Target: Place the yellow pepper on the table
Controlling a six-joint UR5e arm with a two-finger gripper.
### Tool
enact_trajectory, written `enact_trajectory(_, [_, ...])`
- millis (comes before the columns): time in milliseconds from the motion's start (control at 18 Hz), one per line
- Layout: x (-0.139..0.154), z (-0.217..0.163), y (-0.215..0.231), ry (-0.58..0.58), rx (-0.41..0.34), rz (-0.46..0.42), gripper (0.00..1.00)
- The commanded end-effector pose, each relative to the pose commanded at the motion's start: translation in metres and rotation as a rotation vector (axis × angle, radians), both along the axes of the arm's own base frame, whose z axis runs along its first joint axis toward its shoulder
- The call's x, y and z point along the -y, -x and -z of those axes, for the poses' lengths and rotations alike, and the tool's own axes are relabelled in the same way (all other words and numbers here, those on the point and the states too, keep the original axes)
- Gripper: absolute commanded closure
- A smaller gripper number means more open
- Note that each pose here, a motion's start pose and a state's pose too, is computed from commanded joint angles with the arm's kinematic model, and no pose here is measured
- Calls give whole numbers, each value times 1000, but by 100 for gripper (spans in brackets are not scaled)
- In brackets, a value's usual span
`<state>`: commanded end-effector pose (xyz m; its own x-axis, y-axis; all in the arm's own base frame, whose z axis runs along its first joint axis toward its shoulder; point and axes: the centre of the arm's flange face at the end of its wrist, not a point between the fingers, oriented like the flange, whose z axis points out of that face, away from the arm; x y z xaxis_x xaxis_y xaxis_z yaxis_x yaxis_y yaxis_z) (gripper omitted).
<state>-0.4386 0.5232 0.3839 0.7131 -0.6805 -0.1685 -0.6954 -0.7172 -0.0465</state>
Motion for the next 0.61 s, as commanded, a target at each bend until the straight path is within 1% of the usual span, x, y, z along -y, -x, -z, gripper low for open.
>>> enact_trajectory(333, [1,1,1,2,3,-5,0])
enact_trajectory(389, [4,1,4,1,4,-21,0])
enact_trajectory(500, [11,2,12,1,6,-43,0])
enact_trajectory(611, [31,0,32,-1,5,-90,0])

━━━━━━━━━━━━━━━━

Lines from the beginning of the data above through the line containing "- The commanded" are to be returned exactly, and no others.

Target: Place the yellow pepper on the table
Controlling a six-joint UR5e arm with a two-finger gripper.
### Tool
enact_trajectory, written `enact_trajectory(_, [_, ...])`
- millis (comes before the columns): time in milliseconds from the motion's start (control at 18 Hz), one per line
- Layout: x (-0.139..0.154), z (-0.217..0.163), y (-0.215..0.231), ry (-0.58..0.58), rx (-0.41..0.34), rz (-0.46..0.42), gripper (0.00..1.00)
- The commanded end-effector pose, each relative to the pose commanded at the motion's start: translation in metres and rotation as a rotation vector (axis × angle, radians), both along the axes of the arm's own base frame, whose z axis runs along its first joint axis toward its shoulder

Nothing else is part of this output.